Mr. Kent was said to be in Alberta last month, meeting with industry executives and there seems to be a broad agreement on both sides. Companies like Exxon, Cenovus Energy and Total are on record as saying a greenhouse gas levy at least brings cost certainty and reduces concern about trade restrictions on oil sands bitumen based on carbon density. While the feds will not impose that tax, their regulations will inevitably lead to a price being placed on carbon…

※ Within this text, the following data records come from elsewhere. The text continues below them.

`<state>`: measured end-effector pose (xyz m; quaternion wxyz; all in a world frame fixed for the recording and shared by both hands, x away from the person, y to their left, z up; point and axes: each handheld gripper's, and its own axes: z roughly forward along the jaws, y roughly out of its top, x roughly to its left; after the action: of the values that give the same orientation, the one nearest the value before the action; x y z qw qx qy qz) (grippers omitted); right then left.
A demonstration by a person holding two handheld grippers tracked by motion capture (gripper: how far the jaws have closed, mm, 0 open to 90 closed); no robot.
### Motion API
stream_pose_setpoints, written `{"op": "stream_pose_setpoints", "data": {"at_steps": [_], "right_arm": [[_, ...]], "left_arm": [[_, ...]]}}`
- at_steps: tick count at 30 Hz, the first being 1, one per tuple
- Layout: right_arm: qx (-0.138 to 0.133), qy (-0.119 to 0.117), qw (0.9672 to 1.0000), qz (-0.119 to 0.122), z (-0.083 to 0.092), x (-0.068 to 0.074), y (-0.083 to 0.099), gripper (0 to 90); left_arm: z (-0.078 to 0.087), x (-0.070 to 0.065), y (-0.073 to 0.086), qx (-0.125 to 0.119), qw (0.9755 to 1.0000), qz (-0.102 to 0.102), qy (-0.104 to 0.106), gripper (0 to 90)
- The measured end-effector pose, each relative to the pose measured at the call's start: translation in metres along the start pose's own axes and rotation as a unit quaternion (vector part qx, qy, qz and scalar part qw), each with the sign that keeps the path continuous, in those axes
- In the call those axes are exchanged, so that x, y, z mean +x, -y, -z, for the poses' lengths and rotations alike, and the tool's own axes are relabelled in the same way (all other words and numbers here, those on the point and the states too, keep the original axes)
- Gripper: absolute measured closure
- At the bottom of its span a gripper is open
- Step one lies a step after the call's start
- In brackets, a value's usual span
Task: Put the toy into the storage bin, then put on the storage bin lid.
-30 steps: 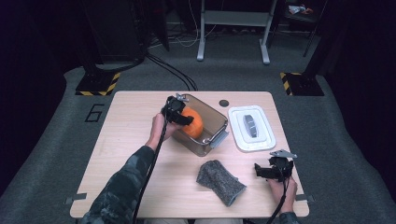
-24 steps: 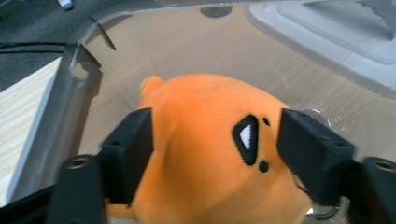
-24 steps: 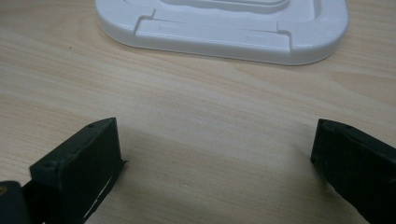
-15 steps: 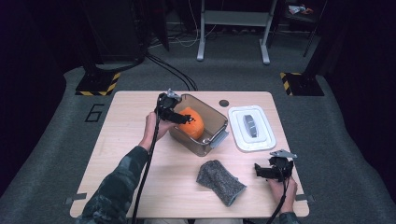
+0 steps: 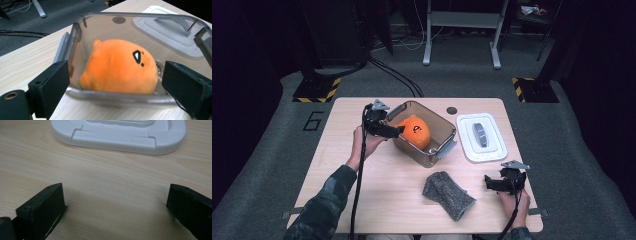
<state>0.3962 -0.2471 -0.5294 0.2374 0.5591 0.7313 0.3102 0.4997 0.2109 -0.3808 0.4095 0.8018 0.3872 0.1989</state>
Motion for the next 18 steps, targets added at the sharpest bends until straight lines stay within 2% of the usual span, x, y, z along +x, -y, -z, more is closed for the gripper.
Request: {"op": "stream_pose_setpoints", "data": {"at_steps": [8, 11, 16, 18], "right_arm": [[0.000, 0.000, 1.0000, 0.000, 0.000, 0.000, 0.000, 0.7], [0.001, 0.001, 1.0000, -0.001, 0.000, 0.000, 0.000, 0.7], [0.000, 0.000, 1.0000, 0.000, 0.000, 0.000, 0.000, 0.7], [0.000, 0.000, 1.0000, 0.000, 0.000, 0.000, 0.000, 0.7]], "left_arm": [[0.023, 0.007, 0.024, -0.014, 0.9998, 0.008, -0.013, 4.5], [0.031, 0.011, 0.037, -0.019, 0.9995, 0.017, -0.018, 2.6], [0.041, 0.016, 0.062, -0.012, 0.9992, 0.016, -0.033, 0.8], [0.042, 0.020, 0.073, -0.014, 0.9988, 0.027, -0.038, 0.6]]}}
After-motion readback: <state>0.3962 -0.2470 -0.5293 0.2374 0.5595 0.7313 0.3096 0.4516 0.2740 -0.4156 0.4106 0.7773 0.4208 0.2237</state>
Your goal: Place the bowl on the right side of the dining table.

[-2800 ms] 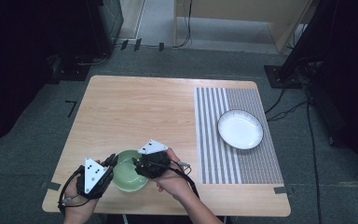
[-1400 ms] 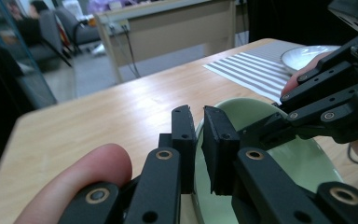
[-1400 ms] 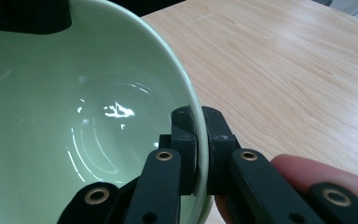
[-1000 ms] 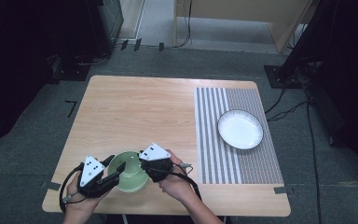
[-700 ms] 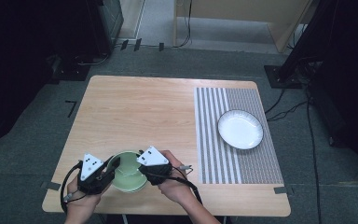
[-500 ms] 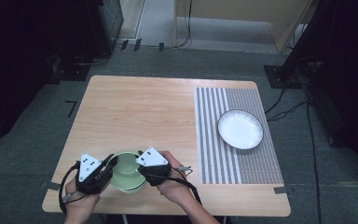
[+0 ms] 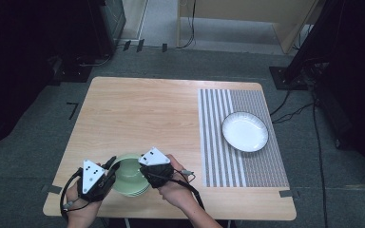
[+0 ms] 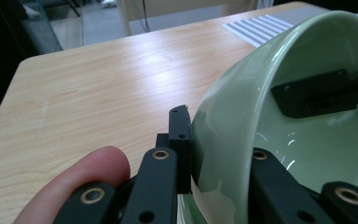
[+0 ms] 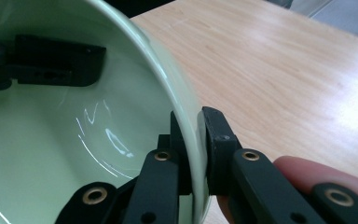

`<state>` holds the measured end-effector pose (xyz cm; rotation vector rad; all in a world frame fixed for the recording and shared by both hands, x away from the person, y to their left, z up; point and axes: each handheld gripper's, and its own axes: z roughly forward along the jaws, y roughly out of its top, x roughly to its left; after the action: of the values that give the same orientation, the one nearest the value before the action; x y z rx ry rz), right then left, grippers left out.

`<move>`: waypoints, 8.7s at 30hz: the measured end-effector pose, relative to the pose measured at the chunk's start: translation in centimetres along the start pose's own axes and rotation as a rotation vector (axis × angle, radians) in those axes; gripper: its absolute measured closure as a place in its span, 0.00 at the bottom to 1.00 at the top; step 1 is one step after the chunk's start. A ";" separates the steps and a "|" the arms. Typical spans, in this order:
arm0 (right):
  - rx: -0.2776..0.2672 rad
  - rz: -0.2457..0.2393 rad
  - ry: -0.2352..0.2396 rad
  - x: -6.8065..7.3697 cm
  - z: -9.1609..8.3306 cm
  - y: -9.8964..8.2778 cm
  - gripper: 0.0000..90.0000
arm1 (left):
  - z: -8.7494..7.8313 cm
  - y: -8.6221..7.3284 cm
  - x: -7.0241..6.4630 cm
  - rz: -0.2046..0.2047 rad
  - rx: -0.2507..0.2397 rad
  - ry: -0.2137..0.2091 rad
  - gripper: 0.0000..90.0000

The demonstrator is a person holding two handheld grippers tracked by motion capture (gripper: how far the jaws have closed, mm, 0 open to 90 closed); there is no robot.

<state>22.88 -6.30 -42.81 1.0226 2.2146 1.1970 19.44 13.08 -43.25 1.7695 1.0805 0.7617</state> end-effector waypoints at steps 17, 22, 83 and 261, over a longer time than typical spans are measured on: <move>-0.063 0.032 0.005 -0.2 -1.2 0.4 0.95 | -1.9 -0.1 1.7 -0.110 -0.211 -0.119 0.10; -0.084 0.052 -0.023 -0.9 -1.7 0.6 0.95 | -2.4 -0.5 3.2 -0.206 -0.241 -0.142 0.00; -0.156 0.191 -0.115 -6.3 -5.2 0.6 0.95 | 3.0 -7.7 9.3 -0.195 0.166 0.059 0.00; -0.032 0.802 -0.564 -32.2 -9.3 -13.9 0.93 | 4.8 -7.9 8.8 -0.143 0.371 0.126 0.00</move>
<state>31.83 -40.91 -48.89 2.0367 1.3603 1.0219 24.43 20.93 -51.95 1.9418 1.4929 0.6192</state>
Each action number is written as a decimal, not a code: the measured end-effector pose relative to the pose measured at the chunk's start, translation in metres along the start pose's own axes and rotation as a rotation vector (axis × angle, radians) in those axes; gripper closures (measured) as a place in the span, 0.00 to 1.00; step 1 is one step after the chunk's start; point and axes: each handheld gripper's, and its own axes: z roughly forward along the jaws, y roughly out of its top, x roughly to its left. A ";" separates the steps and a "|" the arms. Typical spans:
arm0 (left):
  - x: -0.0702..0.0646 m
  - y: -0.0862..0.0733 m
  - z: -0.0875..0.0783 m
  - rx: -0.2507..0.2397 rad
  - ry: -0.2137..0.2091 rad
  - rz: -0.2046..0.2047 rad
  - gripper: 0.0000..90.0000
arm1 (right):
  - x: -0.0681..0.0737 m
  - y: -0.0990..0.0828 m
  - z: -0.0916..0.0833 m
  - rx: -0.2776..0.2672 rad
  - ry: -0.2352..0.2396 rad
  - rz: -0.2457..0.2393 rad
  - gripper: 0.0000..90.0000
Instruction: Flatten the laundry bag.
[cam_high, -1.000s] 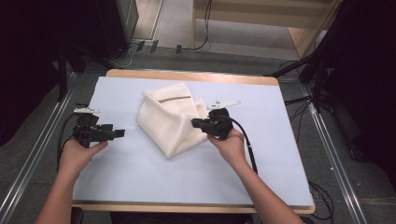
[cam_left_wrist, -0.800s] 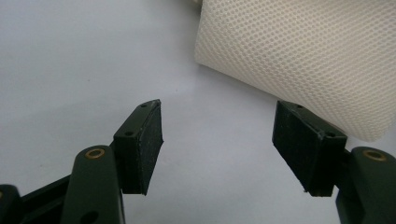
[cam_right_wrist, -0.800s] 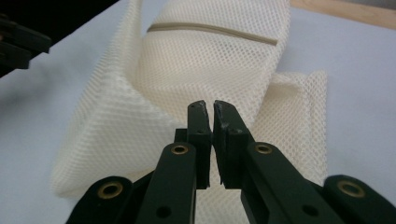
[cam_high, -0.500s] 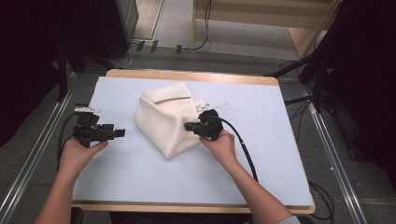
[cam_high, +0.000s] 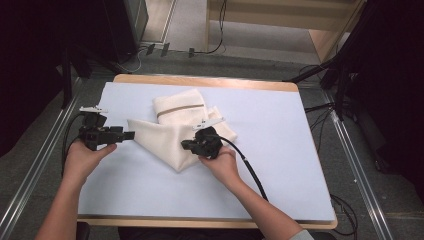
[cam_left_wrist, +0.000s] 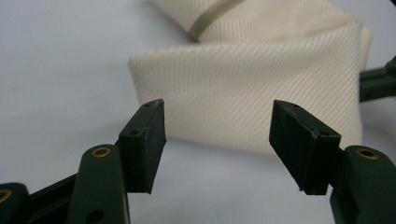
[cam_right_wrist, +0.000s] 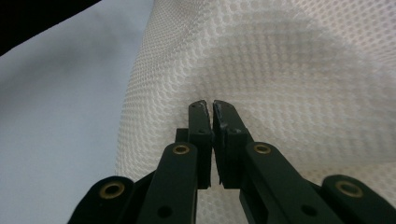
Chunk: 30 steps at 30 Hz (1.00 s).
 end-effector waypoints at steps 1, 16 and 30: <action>0.000 0.000 0.000 0.000 0.000 0.000 0.42 | 0.000 0.000 0.000 0.000 0.000 0.000 0.97; -0.003 0.025 0.047 0.035 -0.008 -0.023 0.73 | 0.006 -0.001 0.000 0.023 0.025 -0.009 0.92; -0.002 0.015 0.056 0.056 -0.031 -0.008 0.79 | -0.052 -0.004 -0.059 -0.030 -0.124 0.070 0.81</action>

… eventually, the deal that Mr. Kent is currently negotiating will be released for public discussion. What is it likely to look like? One thing is certain — Ottawa will not be imposing directly anything that walks, talks or quacks like a carbon tax. The most likely scenario would see Ottawa set a target for large emitters across the country. Then, provincial governments would create mechanisms to meet those targets, via a carbon tax or cap and trade system.

And yet.

For their part, the Harper Conservative are intent on basing the next election campaign message around the NDP’s “dangerous” new taxes and spending schemes.

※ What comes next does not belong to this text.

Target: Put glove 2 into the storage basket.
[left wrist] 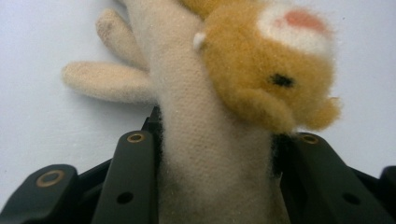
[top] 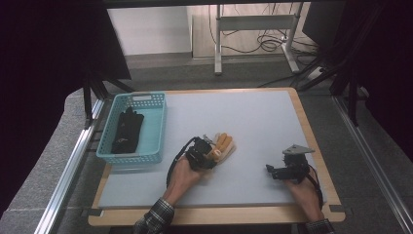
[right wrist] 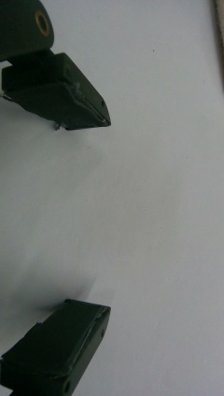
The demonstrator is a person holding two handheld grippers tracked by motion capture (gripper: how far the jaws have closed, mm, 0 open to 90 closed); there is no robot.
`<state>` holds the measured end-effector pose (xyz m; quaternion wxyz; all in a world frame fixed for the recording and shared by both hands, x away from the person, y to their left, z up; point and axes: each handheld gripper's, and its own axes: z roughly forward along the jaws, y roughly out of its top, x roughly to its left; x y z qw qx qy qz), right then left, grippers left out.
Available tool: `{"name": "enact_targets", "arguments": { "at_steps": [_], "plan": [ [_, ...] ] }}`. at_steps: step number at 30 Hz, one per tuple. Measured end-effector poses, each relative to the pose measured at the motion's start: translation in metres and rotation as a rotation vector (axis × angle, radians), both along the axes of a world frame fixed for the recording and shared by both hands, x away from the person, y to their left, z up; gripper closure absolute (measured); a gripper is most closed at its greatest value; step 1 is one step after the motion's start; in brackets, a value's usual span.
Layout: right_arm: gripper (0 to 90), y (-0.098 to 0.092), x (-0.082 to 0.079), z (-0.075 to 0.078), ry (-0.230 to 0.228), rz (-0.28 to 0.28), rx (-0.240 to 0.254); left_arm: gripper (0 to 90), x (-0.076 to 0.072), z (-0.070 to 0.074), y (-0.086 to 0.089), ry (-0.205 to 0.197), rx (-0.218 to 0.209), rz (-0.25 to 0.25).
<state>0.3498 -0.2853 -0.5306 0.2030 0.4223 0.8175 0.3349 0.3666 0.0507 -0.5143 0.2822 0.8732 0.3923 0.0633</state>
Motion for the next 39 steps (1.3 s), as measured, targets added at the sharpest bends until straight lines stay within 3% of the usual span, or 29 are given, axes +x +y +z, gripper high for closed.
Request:
{"name": "enact_targets", "arguments": {
  "at_steps": [22,39],
  "plan": [
    [8.0,0.000,0.000,0.000,-0.001,0.000,0.000,59.2,0.005,0.029,0.011,-0.055,-0.030,0.021],
    [8.0,0.000,0.000,0.000,0.000,-0.001,-0.001,58.4,0.018,0.057,0.031,-0.068,-0.039,0.079]
  ]
}}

So, under this scenario, the Conservatives, who promised and advocated for cap-and-trade while opposing a carbon tax, but then decided that cap-and-trade was the same thing as a carbon tax and proceeded to loudly and repeatedly criticize the NDP’s proposal of cap-and-trade, will soon introduce greenhouse gas emission regulations that will lead the provinces to implement carbon taxes or cap-and-trade systems, but then the Conservatives will maybe still spend the next election campaign criticizing the NDP’s interest in cap-and-trade.

British Columbia and Alberta already have carbon-pricing policies in effect. Ontario is committed to a cap-and-trade system.The Quebec government is moving forward with a cap-and-trade system. Manitoba has already implemented a price on emissions from coal and would like to see a federal system of carbon pricing established. The Saskatchewan government is willing to put a price on carbon. And the Newfoundland government is considering a carbon tax or cap-and-trade system as options.

President Barack Obama favours cap-and-trade. Asked in February what the Harper government would do if the United States implemented cap-and-trade, Joe Oliver said that scenario was a hypothetical he didn’t want to get into.